● EXERCISE DIRECTIONS
Of the records that follow, copy only the lines from the line containing "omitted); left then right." to the line containing "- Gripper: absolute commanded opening", both included, exactly as written.

(DATA SHOWN begins)

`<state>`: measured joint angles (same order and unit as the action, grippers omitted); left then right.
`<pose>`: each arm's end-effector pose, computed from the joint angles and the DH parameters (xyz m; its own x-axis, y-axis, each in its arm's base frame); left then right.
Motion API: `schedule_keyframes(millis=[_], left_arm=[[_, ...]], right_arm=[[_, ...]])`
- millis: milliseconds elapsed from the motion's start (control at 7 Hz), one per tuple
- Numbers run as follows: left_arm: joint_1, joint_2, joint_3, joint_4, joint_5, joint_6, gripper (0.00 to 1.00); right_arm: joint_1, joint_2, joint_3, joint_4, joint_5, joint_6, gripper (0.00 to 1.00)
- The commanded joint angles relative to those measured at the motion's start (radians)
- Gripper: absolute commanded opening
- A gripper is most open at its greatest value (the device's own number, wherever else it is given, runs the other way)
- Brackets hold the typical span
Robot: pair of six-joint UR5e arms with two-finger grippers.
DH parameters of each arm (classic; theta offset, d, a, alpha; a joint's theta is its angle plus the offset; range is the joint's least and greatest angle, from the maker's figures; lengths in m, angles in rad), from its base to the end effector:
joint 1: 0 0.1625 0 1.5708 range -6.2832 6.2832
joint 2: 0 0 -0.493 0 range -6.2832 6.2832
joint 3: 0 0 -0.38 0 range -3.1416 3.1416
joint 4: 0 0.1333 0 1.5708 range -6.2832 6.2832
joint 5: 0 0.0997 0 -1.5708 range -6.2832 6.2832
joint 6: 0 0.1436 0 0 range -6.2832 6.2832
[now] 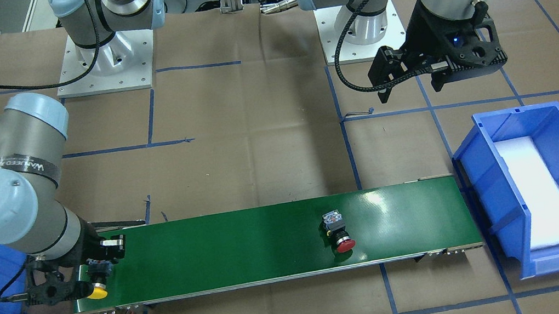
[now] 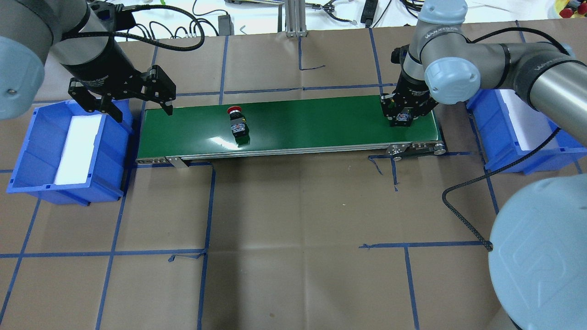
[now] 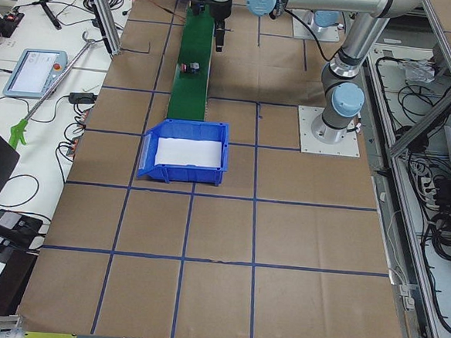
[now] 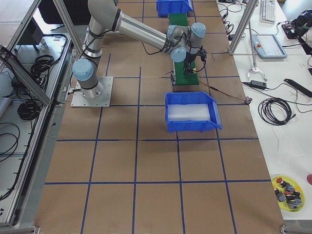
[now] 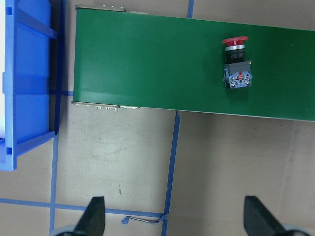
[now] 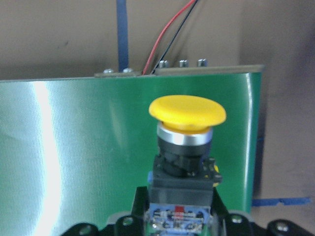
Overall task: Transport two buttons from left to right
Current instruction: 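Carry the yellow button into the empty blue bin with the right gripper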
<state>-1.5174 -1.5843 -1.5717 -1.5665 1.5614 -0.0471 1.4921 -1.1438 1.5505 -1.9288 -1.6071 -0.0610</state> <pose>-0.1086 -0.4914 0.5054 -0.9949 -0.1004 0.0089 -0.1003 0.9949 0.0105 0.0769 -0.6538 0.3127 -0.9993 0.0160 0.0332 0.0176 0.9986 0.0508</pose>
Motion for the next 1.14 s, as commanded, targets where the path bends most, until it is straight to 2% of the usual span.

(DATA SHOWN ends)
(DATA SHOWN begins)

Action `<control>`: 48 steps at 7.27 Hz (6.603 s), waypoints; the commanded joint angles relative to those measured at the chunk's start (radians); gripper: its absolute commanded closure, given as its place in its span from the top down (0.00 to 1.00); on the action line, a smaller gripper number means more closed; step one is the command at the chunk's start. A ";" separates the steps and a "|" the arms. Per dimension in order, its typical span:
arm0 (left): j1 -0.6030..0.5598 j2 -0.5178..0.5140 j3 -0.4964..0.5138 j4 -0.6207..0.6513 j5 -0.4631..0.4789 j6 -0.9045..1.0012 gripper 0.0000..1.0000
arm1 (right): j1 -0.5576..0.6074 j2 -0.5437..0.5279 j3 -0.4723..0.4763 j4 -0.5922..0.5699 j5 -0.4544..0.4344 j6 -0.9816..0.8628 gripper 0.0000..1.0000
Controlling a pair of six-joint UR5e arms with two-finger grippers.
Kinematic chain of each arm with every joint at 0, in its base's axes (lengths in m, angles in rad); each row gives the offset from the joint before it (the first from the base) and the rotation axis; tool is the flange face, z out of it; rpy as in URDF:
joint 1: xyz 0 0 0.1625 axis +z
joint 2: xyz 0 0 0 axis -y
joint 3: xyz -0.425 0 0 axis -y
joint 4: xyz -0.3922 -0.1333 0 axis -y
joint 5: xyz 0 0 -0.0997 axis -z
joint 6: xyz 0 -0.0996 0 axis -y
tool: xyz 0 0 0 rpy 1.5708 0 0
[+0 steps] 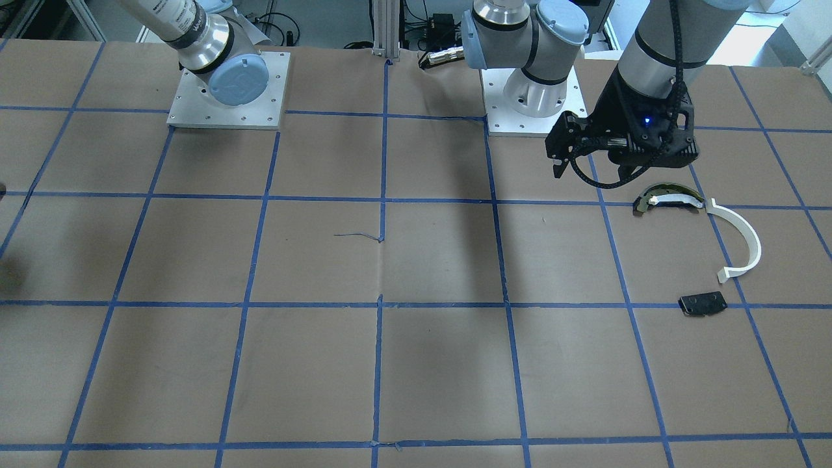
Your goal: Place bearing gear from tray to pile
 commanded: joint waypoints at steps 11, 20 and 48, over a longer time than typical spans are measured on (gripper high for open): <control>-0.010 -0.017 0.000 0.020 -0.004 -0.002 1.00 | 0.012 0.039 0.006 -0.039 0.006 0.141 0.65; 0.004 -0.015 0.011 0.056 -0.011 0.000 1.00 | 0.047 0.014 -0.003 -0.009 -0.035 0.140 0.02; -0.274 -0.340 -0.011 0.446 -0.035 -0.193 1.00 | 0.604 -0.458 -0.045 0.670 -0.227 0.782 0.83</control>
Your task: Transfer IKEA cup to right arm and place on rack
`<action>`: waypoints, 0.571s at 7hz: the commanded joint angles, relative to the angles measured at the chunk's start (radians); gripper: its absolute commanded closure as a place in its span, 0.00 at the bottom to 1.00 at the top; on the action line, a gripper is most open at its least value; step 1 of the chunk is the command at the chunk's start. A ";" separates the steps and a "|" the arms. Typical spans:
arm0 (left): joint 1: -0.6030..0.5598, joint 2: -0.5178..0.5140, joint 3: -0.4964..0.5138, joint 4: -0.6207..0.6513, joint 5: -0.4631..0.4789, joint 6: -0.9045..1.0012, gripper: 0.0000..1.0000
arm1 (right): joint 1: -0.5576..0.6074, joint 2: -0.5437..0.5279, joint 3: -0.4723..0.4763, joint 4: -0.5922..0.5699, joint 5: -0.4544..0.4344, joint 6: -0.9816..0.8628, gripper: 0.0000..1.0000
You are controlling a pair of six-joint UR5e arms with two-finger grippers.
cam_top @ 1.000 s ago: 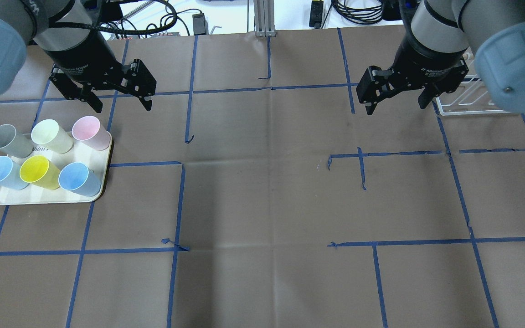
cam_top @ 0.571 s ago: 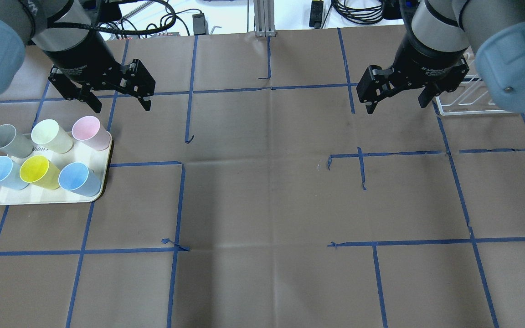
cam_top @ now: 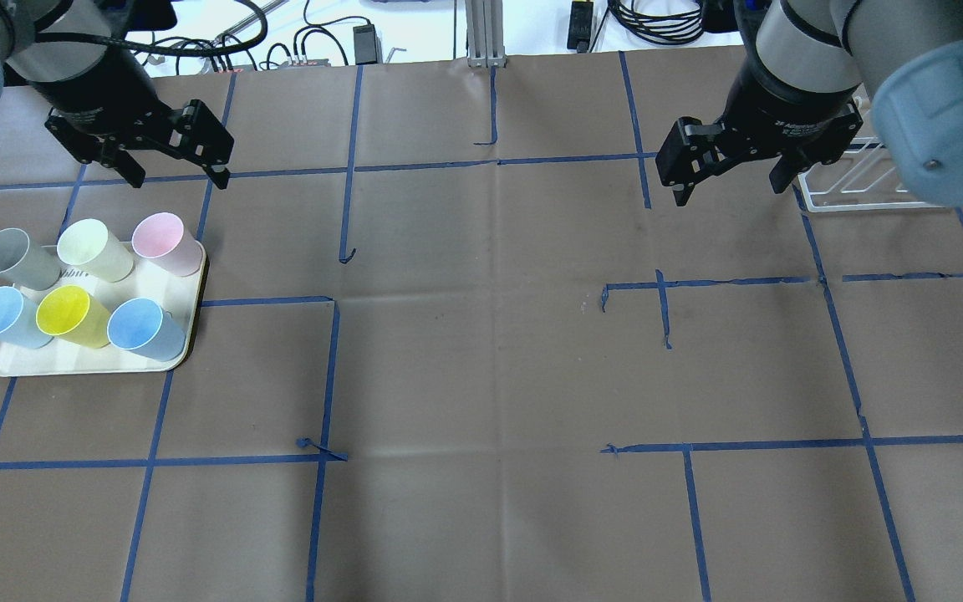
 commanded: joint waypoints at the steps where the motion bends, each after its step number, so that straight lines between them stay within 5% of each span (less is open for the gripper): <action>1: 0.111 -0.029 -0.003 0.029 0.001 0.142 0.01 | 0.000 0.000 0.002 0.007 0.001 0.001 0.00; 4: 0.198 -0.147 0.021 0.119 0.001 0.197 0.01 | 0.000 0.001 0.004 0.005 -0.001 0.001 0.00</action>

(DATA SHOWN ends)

● RESPONSE AREA
`<state>`: measured joint angles (same order and unit as the action, grippers omitted); left then right.
`<pose>`: each arm's end-effector pose, computed from the joint angles and the DH parameters (xyz m; its own x-axis, y-axis, each in its arm's base frame); left then right.
Motion API: `schedule_keyframes(millis=[_], left_arm=[[_, ...]], right_arm=[[_, ...]])`
- millis: milliseconds elapsed from the motion's start (control at 7 Hz), one per tuple
- Numbers run as follows: left_arm: joint_1, joint_2, joint_3, joint_4, joint_5, joint_6, gripper (0.00 to 1.00); right_arm: joint_1, joint_2, joint_3, joint_4, joint_5, joint_6, gripper (0.00 to 1.00)
- The commanded joint angles relative to those measured at the motion's start (radians)
- Gripper: absolute commanded opening

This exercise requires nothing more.